### Material for this exercise
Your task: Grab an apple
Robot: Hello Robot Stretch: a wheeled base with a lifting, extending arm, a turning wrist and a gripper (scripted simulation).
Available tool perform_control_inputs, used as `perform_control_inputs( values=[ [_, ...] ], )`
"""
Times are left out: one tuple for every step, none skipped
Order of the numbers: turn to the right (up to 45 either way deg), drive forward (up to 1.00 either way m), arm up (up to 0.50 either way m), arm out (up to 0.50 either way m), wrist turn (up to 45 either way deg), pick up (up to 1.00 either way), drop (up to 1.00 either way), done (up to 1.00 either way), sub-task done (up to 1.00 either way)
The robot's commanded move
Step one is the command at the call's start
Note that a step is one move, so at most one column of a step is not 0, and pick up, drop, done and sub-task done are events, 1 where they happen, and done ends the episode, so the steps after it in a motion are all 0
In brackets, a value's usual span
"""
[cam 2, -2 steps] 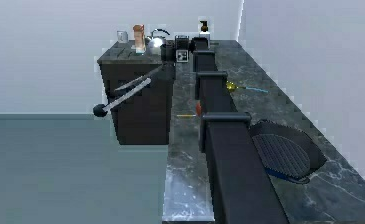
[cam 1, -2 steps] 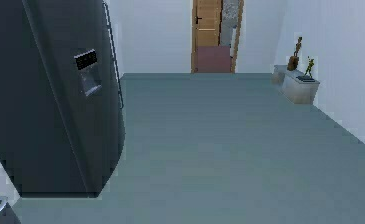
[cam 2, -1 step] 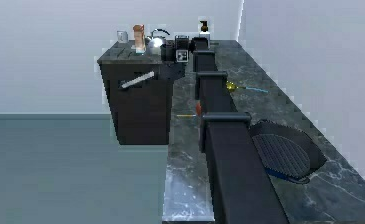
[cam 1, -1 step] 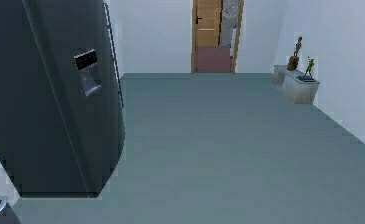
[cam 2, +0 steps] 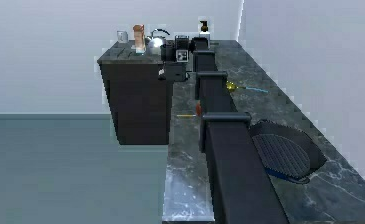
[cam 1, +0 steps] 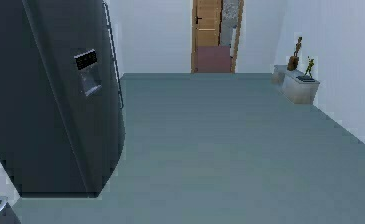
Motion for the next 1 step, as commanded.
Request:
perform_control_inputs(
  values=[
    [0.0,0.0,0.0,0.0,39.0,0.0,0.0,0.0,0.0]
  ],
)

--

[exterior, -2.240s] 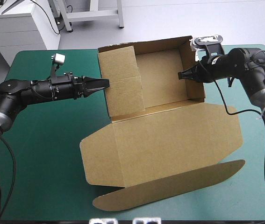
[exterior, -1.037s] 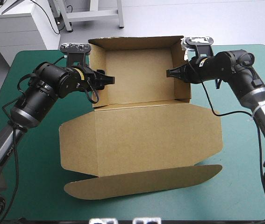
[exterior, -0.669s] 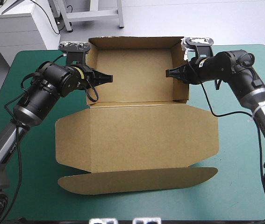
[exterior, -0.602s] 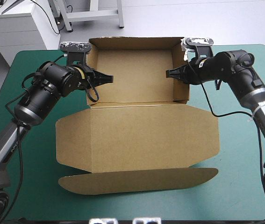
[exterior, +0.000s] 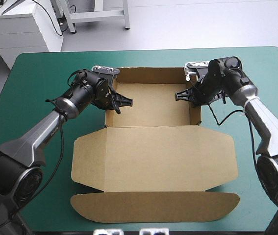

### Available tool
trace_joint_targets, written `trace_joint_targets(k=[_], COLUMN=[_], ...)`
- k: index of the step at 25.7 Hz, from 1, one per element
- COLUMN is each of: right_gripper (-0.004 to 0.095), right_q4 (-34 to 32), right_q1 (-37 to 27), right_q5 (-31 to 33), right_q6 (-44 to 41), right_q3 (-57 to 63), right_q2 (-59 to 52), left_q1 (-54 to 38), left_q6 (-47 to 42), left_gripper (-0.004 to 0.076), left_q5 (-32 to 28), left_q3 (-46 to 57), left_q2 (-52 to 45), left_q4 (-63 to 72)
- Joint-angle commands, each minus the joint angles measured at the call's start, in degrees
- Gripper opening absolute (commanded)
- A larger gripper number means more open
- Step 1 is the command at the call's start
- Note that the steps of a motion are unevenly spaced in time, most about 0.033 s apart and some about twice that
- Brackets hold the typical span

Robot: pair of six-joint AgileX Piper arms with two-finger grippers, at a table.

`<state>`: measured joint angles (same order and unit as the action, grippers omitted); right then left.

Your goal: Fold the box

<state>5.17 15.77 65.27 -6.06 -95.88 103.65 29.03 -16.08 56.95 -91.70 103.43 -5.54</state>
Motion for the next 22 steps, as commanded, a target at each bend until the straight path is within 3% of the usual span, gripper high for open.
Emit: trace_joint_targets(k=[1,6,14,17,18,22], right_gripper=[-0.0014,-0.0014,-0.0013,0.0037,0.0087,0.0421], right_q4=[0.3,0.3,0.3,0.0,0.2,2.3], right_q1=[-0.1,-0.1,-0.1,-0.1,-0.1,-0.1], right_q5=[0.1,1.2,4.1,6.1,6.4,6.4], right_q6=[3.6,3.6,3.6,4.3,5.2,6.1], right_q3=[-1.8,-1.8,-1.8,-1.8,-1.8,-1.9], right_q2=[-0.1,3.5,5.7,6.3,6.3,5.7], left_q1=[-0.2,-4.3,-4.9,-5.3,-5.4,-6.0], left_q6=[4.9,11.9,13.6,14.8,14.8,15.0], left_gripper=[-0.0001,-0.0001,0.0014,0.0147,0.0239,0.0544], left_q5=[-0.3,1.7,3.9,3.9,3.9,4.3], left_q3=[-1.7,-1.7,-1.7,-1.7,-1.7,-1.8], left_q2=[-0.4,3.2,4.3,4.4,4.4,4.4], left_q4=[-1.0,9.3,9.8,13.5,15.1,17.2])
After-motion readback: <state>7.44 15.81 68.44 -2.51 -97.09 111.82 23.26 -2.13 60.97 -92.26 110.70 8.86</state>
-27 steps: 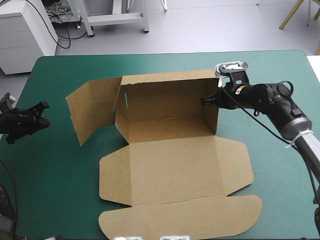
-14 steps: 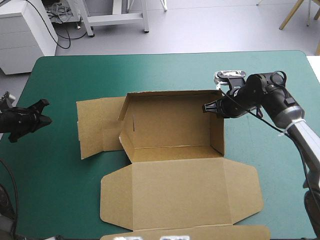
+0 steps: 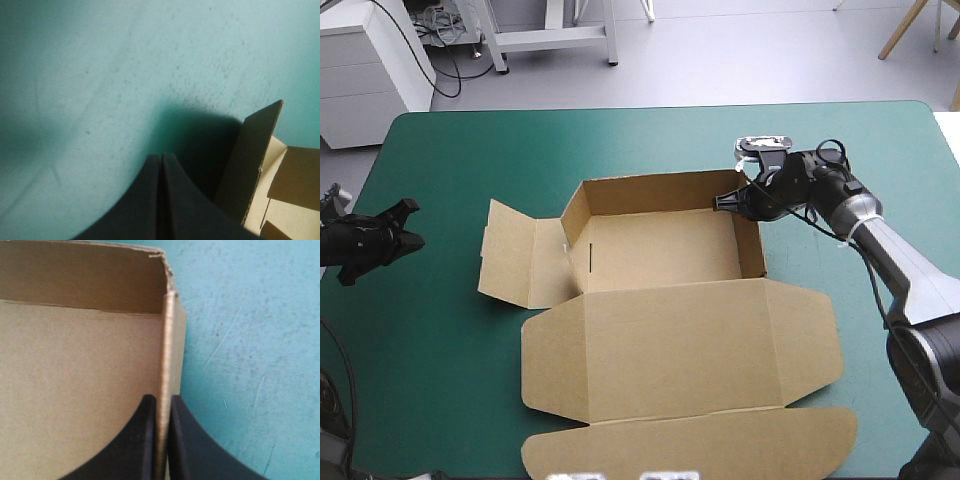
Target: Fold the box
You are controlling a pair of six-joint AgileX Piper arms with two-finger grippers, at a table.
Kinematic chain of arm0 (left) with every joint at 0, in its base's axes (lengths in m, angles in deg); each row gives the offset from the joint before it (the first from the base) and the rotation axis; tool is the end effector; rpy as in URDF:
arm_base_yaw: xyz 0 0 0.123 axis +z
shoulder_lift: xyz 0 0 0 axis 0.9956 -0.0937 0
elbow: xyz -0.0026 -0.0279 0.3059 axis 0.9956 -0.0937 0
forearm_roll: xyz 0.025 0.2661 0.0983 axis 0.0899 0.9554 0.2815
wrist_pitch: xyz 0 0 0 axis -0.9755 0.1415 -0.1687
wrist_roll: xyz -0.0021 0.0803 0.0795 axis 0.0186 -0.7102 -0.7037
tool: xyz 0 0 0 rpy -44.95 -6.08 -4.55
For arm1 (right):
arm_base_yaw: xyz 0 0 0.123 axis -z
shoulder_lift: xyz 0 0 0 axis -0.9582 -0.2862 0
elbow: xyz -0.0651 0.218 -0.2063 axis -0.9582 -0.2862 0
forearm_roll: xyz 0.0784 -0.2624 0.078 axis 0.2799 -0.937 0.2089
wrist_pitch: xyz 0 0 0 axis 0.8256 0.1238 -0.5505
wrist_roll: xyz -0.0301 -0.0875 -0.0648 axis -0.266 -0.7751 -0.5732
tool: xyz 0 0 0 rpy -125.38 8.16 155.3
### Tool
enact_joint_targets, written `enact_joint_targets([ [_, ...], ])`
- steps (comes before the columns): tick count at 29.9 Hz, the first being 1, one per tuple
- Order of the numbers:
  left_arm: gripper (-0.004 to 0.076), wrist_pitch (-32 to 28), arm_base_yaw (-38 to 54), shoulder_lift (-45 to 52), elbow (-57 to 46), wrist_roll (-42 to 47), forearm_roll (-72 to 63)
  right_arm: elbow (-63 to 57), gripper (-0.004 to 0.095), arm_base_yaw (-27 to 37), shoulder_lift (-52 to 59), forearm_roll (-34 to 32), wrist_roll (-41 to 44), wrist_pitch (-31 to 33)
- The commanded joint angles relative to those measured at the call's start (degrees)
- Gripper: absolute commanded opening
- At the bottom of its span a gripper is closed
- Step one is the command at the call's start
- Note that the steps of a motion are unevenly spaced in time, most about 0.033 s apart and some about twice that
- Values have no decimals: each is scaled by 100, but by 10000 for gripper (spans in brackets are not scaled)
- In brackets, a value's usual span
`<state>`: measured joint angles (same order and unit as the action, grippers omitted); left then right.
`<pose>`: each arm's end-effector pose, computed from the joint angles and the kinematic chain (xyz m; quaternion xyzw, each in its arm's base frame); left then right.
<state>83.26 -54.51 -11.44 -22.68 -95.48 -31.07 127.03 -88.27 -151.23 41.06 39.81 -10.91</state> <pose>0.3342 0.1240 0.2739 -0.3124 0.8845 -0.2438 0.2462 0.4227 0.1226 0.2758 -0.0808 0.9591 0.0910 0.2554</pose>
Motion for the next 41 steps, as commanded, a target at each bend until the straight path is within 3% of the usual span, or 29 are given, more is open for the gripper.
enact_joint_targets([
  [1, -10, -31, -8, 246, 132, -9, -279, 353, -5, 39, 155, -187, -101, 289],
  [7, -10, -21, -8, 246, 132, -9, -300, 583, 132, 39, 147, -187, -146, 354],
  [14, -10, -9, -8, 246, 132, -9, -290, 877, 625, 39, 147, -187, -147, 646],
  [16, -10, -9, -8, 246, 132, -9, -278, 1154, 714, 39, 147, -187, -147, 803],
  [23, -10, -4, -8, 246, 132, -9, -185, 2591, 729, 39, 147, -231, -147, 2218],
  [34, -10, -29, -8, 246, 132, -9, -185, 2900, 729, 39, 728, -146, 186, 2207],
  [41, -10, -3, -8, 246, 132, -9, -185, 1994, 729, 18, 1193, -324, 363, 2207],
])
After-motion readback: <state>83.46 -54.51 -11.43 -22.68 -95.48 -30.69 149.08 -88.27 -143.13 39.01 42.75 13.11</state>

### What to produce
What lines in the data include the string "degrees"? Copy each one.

### Solution to the problem
- Joint-angle commands, each minus the joint angles measured at the call's start, in degrees
- The commanded joint angles relative to those measured at the call's start (degrees)

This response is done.